Work task: Determine how many lines in the data below contain "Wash" and write only that number.

Source material:
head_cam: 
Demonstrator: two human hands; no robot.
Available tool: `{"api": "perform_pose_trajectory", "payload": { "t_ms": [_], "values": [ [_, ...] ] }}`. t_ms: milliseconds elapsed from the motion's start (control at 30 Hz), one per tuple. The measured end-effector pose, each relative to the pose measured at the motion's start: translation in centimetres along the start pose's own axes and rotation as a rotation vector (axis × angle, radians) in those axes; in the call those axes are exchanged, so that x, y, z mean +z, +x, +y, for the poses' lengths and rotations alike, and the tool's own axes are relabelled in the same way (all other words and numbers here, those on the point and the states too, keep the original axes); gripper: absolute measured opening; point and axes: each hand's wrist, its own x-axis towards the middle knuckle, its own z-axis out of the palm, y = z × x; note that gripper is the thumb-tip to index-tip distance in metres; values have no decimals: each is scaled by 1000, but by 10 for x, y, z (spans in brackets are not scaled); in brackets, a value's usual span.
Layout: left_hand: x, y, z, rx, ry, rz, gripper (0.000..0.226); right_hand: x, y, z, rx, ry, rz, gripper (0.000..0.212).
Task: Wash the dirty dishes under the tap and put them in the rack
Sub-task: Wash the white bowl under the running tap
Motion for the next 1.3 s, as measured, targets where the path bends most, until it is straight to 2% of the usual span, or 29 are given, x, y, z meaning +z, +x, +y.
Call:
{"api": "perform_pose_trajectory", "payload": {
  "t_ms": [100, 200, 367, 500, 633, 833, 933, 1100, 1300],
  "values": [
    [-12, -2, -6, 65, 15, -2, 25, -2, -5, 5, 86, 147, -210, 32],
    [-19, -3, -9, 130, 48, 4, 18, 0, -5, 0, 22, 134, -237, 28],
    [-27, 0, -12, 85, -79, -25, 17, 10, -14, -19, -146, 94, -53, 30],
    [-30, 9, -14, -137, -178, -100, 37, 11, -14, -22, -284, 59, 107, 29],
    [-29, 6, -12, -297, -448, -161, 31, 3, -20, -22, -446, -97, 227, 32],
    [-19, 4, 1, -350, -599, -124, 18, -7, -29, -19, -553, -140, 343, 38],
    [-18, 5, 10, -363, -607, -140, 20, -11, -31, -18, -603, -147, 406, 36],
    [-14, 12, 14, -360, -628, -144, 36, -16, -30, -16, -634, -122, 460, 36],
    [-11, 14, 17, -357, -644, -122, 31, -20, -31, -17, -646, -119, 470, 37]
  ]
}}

Expected output: 2